§ **To do**
Repeat exactly, please, the lines that begin at the start of the listing and end at the line holding "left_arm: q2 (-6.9".

····················

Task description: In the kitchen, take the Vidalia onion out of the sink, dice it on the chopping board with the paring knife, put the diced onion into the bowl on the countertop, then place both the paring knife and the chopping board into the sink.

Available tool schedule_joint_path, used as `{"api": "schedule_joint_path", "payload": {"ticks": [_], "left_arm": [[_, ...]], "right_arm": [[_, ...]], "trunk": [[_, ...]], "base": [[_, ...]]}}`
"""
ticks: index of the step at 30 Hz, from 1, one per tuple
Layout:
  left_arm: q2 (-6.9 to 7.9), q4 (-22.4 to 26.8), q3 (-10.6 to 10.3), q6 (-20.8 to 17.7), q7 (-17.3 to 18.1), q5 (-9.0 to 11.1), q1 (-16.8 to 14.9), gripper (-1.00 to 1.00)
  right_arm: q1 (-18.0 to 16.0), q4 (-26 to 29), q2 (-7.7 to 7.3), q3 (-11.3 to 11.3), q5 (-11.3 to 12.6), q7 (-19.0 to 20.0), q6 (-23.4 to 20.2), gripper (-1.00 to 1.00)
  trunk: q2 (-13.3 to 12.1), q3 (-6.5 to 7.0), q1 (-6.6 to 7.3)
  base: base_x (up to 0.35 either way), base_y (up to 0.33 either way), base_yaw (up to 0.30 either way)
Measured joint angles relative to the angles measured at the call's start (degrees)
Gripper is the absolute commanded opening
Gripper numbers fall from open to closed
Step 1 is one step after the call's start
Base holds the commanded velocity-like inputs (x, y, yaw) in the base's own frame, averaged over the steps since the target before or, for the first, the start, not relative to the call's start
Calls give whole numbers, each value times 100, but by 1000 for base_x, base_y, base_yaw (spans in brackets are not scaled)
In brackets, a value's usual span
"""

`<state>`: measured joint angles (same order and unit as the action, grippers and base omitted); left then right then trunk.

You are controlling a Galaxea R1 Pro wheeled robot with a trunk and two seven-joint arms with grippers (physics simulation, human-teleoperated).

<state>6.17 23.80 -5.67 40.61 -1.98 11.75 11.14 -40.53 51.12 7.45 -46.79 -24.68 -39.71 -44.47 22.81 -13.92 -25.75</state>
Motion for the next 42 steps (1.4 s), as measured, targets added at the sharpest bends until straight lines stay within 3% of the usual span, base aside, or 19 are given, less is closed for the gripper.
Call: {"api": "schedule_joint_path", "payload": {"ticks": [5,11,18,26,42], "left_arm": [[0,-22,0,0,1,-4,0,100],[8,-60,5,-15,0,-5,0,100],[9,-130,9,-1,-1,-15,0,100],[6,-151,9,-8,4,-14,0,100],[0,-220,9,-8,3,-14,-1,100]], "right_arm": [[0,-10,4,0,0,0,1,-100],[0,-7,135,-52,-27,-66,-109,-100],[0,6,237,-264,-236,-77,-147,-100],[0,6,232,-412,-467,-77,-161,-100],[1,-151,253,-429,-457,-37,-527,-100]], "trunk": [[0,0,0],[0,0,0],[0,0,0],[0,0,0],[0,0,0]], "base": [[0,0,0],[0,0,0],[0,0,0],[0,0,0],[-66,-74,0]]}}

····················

§ **Your response**
Task description: In the kitchen, take the Vidalia onion out of the sink, dice it on the chopping board with the paring knife, put the diced onion into the bowl on the countertop, then place both the paring knife and the chopping board into the sink.

Available tool schedule_joint_path, used as `{"api": "schedule_joint_path", "payload": {"ticks": [_], "left_arm": [[_, ...]], "right_arm": [[_, ...]], "trunk": [[_, ...]], "base": [[_, ...]]}}`
"""
ticks: index of the step at 30 Hz, from 1, one per tuple
Layout:
  left_arm: q2 (-6.9 to 7.9), q4 (-22.4 to 26.8), q3 (-10.6 to 10.3), q6 (-20.8 to 17.7), q7 (-17.3 to 18.1), q5 (-9.0 to 11.1), q1 (-16.8 to 14.9), gripper (-1.00 to 1.00)

Nothing more is needed for this exercise.